### What to produce
Return only those lines of the listing in which "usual" appears.

╔══

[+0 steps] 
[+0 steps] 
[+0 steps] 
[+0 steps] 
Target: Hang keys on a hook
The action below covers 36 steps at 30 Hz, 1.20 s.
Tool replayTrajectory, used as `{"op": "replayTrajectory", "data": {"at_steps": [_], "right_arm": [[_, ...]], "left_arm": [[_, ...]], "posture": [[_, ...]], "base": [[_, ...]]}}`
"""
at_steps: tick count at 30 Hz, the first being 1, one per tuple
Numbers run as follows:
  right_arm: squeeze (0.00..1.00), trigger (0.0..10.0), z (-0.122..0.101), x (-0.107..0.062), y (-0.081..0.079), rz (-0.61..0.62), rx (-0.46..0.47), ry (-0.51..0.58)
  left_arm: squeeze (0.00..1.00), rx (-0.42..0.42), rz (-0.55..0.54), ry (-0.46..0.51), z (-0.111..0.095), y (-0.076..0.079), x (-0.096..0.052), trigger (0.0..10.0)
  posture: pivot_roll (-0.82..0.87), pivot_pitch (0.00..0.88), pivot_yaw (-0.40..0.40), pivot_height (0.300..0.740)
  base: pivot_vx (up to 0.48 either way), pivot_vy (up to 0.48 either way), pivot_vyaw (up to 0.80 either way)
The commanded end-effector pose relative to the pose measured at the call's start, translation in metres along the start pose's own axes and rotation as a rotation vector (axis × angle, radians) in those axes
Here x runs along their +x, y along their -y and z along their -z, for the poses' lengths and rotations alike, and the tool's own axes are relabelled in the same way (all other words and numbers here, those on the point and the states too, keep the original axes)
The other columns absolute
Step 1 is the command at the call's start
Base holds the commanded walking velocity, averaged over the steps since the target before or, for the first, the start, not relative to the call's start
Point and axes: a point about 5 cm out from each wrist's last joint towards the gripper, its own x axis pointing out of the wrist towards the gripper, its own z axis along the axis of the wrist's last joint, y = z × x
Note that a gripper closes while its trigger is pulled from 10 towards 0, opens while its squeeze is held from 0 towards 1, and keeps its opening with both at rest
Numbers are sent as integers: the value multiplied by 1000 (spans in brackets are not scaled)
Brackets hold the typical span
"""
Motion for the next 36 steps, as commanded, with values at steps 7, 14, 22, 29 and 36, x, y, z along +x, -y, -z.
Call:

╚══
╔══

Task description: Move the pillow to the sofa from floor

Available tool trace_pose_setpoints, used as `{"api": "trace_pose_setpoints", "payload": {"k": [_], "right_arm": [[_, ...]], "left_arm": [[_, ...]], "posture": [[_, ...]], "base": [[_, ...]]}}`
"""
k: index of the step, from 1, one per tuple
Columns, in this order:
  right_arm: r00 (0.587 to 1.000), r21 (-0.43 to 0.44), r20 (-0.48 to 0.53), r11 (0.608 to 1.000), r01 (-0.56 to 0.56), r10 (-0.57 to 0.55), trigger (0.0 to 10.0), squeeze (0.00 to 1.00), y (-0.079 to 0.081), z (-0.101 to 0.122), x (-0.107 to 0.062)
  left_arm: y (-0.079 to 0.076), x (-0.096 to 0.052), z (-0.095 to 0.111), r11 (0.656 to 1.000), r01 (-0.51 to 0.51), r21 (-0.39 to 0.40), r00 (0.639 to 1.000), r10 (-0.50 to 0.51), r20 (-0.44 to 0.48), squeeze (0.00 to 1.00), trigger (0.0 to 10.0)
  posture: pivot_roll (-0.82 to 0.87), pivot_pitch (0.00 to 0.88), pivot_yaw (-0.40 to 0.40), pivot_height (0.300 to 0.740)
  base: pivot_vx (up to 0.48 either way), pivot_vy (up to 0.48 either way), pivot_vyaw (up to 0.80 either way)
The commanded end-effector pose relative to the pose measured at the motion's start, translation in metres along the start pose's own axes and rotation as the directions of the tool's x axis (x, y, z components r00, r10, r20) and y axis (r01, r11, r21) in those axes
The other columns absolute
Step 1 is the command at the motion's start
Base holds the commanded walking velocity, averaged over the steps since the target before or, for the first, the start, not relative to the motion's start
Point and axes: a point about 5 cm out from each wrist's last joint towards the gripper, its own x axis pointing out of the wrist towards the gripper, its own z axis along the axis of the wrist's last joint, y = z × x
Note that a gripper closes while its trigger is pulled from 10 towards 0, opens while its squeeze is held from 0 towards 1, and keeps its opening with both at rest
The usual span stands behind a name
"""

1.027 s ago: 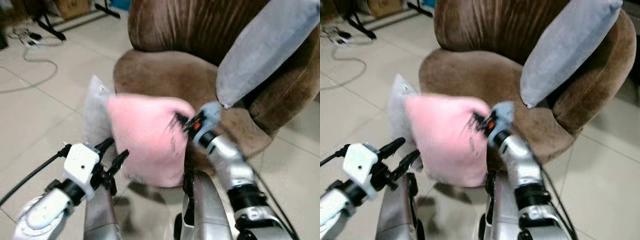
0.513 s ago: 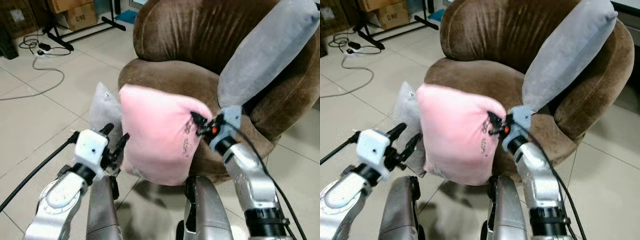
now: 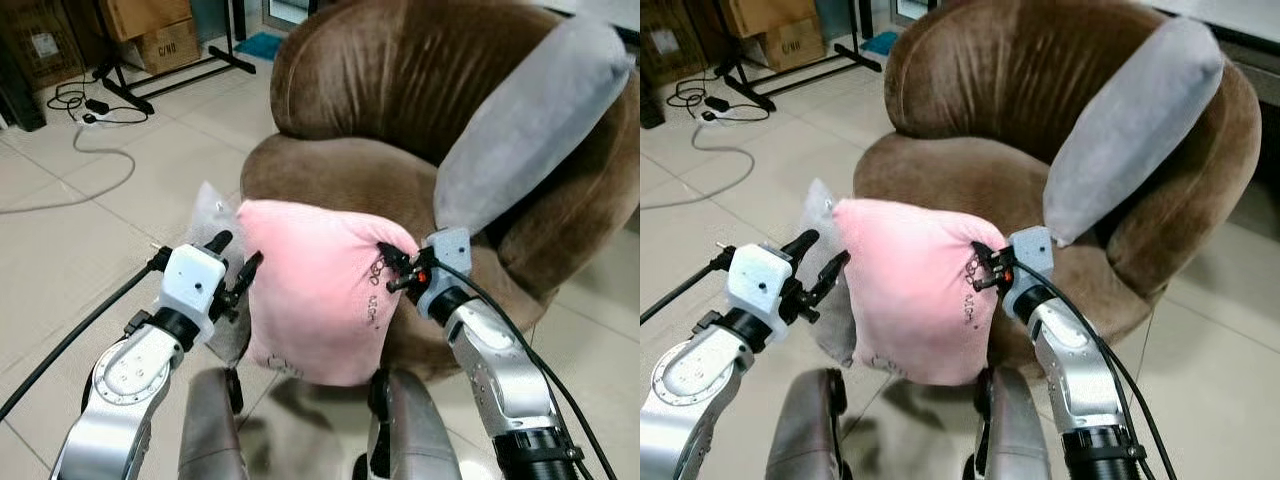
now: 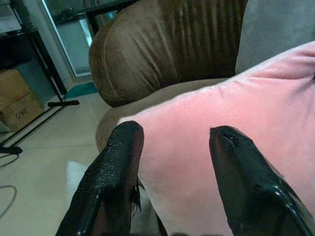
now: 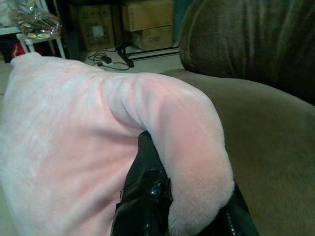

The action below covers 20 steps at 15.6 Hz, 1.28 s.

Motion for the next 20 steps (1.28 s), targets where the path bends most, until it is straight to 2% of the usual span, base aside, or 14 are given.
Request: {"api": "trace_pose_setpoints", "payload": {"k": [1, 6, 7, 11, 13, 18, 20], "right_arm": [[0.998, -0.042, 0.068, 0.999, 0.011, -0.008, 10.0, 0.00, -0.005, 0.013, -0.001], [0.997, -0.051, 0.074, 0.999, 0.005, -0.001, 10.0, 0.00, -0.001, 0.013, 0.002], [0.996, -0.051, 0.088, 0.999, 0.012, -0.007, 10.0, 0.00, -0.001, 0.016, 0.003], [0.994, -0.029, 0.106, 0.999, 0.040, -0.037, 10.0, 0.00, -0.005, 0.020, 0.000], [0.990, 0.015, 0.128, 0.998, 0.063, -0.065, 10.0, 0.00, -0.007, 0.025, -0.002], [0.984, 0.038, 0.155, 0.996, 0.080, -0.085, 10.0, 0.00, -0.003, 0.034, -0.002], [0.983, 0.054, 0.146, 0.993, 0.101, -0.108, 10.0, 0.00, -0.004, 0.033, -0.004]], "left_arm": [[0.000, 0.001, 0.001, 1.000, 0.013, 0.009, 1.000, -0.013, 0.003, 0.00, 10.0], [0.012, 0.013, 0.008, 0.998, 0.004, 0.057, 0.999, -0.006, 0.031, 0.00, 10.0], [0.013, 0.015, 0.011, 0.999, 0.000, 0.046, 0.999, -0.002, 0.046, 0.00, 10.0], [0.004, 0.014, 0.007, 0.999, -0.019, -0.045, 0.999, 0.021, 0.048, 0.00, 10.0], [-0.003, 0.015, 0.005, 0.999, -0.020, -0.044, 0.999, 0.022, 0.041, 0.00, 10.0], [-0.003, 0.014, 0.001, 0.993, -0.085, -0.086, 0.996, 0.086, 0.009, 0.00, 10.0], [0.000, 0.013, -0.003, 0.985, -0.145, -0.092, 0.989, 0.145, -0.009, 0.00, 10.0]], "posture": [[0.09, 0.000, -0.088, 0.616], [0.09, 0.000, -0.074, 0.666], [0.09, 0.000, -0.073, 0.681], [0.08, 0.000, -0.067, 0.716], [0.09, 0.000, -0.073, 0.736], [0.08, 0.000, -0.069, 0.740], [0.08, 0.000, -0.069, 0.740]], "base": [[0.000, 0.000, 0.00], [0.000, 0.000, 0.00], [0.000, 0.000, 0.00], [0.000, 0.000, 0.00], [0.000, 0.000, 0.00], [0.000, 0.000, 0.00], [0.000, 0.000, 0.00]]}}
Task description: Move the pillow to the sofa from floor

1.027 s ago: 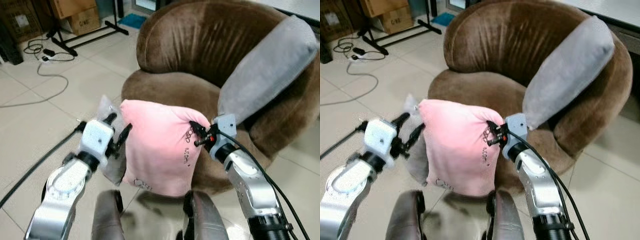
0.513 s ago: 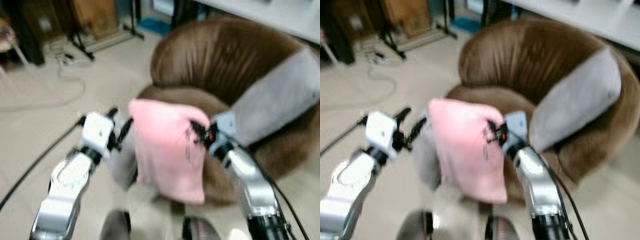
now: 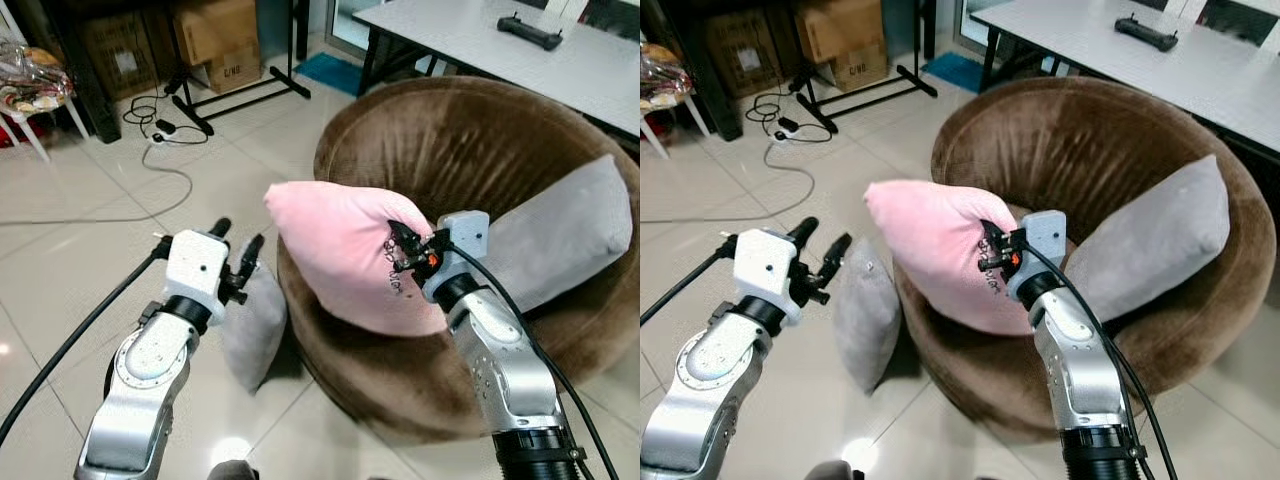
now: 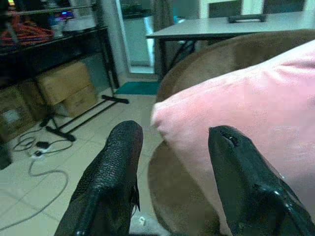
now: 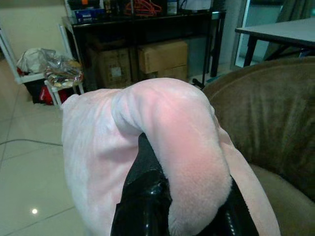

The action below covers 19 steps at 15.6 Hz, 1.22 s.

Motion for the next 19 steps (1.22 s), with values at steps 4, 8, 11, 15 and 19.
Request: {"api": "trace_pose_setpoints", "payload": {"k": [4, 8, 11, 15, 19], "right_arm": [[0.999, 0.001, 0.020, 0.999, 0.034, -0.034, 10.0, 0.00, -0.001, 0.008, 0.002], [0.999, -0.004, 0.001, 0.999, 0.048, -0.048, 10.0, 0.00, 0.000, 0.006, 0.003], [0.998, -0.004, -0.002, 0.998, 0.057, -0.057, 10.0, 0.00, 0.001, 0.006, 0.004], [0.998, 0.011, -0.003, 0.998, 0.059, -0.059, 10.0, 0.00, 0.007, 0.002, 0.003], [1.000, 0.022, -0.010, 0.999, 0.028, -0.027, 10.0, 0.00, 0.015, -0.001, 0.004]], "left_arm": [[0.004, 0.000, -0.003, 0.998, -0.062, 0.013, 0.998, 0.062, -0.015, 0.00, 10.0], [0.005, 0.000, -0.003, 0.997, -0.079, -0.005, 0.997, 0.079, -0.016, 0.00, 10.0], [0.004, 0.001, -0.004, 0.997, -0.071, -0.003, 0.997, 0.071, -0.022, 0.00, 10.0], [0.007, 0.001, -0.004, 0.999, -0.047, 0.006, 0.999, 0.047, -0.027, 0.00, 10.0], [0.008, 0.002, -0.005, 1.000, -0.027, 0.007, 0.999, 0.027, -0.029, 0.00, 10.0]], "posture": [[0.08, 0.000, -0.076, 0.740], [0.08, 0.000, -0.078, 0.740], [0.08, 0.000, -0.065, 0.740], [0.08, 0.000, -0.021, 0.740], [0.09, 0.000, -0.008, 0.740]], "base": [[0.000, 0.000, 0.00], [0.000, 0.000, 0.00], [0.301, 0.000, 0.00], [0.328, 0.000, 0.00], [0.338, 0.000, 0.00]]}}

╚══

### Solved exercise
The usual span stands behind a name
Motion for the next 20 steps (1.28 s), targets where the path bends most, until it is straight to 2% of the usual span, base aside, or 14 are given.

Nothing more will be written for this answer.